Only one portion of the data is to be written out: from the line bearing "For every instance of the left gripper right" through the line bearing "For every instance of the blue". Write it exactly as it appears.

>>>>>

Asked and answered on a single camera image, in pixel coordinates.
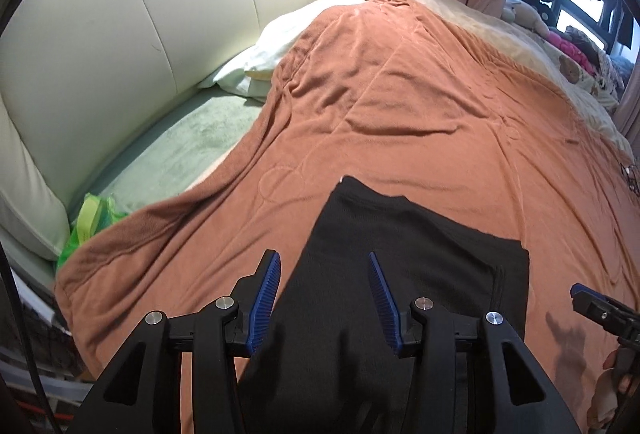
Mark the pale green mattress sheet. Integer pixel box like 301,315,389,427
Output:
68,88,262,222

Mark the white pillow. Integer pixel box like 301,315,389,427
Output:
198,0,364,102

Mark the orange-brown blanket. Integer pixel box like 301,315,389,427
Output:
55,0,639,433

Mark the pink cloth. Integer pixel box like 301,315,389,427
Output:
547,28,597,77

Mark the cream yellow duvet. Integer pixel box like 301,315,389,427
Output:
331,0,637,163

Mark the teddy bear plush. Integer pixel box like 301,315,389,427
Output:
501,0,549,39

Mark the person right hand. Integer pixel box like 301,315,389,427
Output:
587,350,632,428

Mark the pink curtain right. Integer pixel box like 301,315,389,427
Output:
614,57,640,157

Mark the green plastic bag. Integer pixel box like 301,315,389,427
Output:
55,193,128,271

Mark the cream leather headboard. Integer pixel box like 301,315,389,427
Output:
1,0,314,260

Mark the black mesh garment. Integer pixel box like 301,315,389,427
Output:
239,176,529,433

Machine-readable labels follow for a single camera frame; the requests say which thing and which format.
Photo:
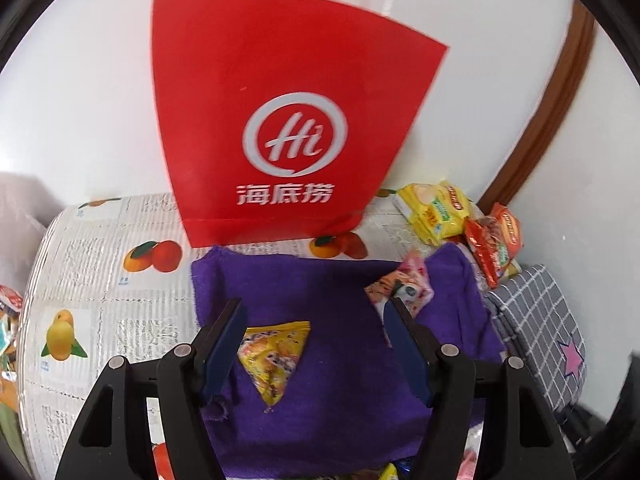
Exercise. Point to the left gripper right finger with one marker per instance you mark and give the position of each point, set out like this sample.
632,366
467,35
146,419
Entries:
415,347

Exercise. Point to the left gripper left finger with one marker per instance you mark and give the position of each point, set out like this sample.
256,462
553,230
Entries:
219,345

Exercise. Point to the yellow triangular snack packet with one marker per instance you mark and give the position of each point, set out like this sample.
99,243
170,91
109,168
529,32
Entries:
270,355

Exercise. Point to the panda print snack packet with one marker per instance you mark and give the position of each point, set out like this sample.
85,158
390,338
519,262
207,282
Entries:
409,283

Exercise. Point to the purple towel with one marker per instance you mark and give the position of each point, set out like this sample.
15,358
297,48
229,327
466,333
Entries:
346,407

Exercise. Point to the grey checked star cloth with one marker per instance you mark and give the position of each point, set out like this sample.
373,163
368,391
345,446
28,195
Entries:
533,320

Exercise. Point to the fruit print tablecloth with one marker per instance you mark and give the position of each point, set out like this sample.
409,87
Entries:
116,280

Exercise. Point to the orange chips bag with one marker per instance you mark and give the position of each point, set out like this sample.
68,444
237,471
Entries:
495,240

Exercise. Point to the yellow chips bag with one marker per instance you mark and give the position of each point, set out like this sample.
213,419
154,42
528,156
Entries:
435,212

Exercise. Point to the white plastic bag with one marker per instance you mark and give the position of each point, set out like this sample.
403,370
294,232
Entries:
27,209

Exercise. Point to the red paper shopping bag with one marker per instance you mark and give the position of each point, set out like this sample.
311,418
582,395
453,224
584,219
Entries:
280,119

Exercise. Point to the brown wooden door frame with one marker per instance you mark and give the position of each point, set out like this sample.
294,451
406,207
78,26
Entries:
554,104

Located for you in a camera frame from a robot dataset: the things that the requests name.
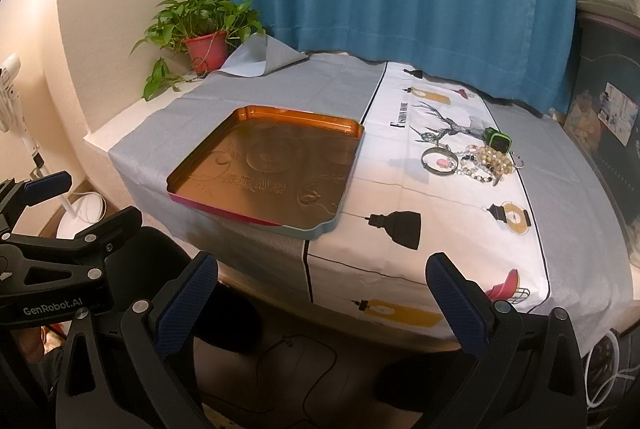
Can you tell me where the cream pearl bracelet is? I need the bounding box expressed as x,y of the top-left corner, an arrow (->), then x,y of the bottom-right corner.
474,145 -> 516,176

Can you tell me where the pearl and black bead bracelet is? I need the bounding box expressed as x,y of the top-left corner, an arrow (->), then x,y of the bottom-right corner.
451,150 -> 504,188

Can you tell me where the green black sport watch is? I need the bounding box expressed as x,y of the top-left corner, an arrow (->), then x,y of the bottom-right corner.
482,128 -> 512,154

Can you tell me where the gold bangle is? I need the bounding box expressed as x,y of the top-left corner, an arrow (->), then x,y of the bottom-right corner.
421,146 -> 459,176

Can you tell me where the dark cord necklace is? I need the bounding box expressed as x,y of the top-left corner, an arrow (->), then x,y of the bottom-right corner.
409,125 -> 452,147

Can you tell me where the white floor lamp base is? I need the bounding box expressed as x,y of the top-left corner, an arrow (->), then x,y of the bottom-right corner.
56,190 -> 107,239

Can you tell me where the grey table cloth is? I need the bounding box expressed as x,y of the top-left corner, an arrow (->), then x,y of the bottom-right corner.
110,54 -> 639,351

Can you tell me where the white printed table runner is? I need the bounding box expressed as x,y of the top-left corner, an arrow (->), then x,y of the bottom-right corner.
305,63 -> 550,341

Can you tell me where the green potted plant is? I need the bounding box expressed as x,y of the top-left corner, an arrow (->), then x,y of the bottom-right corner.
134,0 -> 266,79

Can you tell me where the orange metal tray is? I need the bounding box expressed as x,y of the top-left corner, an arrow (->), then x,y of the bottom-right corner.
166,105 -> 364,241

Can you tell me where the white cable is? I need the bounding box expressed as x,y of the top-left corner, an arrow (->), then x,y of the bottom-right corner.
583,330 -> 637,412

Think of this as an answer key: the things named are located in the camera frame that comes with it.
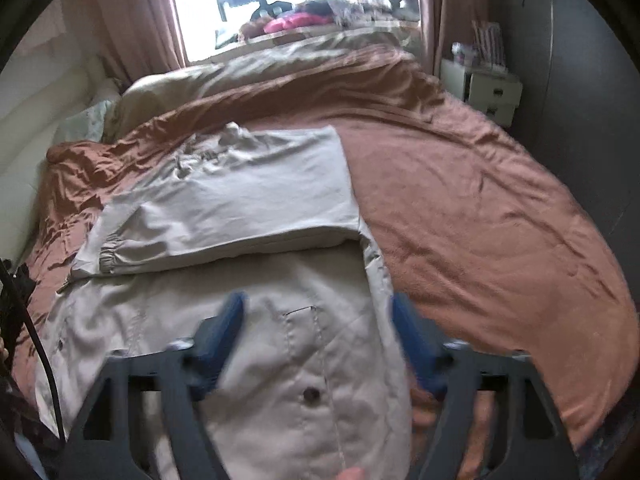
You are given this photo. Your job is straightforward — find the white nightstand with drawers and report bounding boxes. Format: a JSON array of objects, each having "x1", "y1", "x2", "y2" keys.
[{"x1": 439, "y1": 58, "x2": 523, "y2": 128}]

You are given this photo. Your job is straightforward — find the olive beige duvet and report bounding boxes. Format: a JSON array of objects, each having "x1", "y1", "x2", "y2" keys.
[{"x1": 102, "y1": 22, "x2": 423, "y2": 143}]

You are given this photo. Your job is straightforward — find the cream padded headboard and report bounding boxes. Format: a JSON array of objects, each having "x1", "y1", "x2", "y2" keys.
[{"x1": 0, "y1": 58, "x2": 120, "y2": 262}]

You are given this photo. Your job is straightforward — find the pale green pillow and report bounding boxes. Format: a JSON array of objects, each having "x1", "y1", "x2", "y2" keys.
[{"x1": 52, "y1": 100, "x2": 113, "y2": 145}]

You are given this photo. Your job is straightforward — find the pink garment on sill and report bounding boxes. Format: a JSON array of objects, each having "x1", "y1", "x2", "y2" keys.
[{"x1": 264, "y1": 12, "x2": 334, "y2": 35}]

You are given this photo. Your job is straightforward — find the dark grey wardrobe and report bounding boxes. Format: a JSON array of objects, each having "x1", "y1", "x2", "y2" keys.
[{"x1": 488, "y1": 0, "x2": 639, "y2": 292}]

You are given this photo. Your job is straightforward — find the rust brown bed cover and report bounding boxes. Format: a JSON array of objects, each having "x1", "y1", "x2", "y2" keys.
[{"x1": 3, "y1": 46, "x2": 639, "y2": 479}]

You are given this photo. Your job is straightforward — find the right pink curtain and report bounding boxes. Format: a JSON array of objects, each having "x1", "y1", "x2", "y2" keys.
[{"x1": 419, "y1": 0, "x2": 487, "y2": 77}]

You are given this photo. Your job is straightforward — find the left pink curtain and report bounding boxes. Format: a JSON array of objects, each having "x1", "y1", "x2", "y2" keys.
[{"x1": 62, "y1": 0, "x2": 188, "y2": 84}]

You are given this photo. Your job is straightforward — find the beige jacket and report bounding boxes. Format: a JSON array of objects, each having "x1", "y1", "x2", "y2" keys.
[{"x1": 35, "y1": 124, "x2": 411, "y2": 479}]

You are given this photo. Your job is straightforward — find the pink curtain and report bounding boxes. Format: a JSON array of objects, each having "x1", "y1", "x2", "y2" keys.
[
  {"x1": 419, "y1": 0, "x2": 487, "y2": 77},
  {"x1": 62, "y1": 0, "x2": 188, "y2": 84}
]

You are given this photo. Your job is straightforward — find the black cable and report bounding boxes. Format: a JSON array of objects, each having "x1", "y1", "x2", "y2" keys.
[{"x1": 0, "y1": 258, "x2": 68, "y2": 443}]

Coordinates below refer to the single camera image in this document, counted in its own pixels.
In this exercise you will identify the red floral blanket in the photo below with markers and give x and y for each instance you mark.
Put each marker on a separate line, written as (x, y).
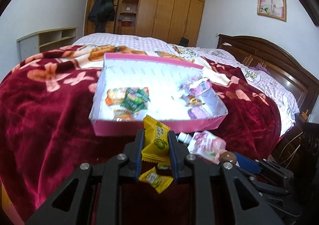
(46, 132)

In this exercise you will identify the wooden wardrobe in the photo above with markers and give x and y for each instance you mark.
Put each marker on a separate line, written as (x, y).
(168, 20)

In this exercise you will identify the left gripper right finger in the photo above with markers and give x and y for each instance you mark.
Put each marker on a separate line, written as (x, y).
(218, 194)

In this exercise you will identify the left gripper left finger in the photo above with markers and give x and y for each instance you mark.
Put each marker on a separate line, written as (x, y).
(91, 195)

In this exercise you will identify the pink cardboard box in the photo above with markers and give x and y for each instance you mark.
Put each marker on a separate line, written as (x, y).
(164, 78)

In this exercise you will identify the green snack packet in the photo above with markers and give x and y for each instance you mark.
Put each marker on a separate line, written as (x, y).
(136, 99)

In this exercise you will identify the framed wedding photo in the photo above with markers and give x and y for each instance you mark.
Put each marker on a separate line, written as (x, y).
(276, 9)

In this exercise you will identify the purple jelly cup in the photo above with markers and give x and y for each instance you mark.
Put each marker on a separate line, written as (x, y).
(199, 112)

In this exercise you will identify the yellow candy packet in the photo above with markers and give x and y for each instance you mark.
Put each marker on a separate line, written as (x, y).
(156, 145)
(159, 182)

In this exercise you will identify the wooden headboard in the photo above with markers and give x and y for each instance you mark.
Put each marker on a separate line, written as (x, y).
(251, 51)

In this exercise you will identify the low white shelf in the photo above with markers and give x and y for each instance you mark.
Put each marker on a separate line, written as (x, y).
(45, 40)

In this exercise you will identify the pink checked bedsheet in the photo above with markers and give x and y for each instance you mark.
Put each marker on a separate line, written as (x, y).
(259, 79)

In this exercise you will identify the orange cracker packet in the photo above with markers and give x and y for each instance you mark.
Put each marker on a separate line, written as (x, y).
(115, 96)

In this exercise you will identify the chocolate ball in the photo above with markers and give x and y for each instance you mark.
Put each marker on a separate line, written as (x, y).
(228, 156)

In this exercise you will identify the burger gummy packet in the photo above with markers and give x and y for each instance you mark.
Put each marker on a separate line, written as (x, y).
(125, 115)
(191, 100)

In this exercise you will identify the black hanging jacket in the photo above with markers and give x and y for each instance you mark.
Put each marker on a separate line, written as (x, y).
(103, 11)

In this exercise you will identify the pink peach jelly pouch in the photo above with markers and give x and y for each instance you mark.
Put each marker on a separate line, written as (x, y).
(204, 144)

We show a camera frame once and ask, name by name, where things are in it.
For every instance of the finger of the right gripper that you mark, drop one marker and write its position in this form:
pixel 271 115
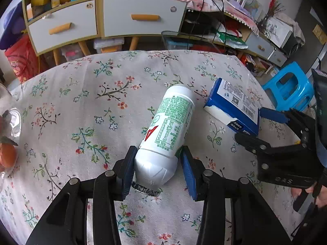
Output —
pixel 253 144
pixel 273 115

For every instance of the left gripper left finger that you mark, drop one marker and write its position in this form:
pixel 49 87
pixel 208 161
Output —
pixel 127 171

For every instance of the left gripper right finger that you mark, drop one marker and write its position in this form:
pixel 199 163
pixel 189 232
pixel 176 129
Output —
pixel 193 173

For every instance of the white bottle red letters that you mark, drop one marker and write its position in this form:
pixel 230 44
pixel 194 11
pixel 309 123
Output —
pixel 157 157

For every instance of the small blue white carton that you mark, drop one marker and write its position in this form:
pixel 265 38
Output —
pixel 228 104

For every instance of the blue plastic stool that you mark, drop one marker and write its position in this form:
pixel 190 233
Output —
pixel 290 88

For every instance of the floral tablecloth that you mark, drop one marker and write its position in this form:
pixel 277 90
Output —
pixel 80 117

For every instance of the low tv cabinet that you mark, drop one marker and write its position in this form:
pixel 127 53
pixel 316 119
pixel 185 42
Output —
pixel 232 31

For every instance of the glass jar with oranges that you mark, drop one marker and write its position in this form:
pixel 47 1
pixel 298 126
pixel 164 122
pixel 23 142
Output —
pixel 11 124

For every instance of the red bag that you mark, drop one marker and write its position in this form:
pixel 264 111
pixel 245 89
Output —
pixel 24 61

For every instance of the wooden cabinet with drawers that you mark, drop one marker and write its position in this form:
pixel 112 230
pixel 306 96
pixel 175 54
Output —
pixel 81 20

<<<<<

Completed exercise:
For every instance of the left gripper right finger that you mark, drop one marker and write its position in this form:
pixel 199 163
pixel 189 232
pixel 176 129
Output —
pixel 193 173

For every instance of the white bottle red letters that you mark, drop one marker and write its position in this form:
pixel 230 44
pixel 194 11
pixel 309 123
Output —
pixel 157 157

For every instance of the small blue white carton that you mark, drop one marker and write its position in this form:
pixel 265 38
Output —
pixel 228 104

For every instance of the blue plastic stool that you mark, drop one marker and write its position in this form:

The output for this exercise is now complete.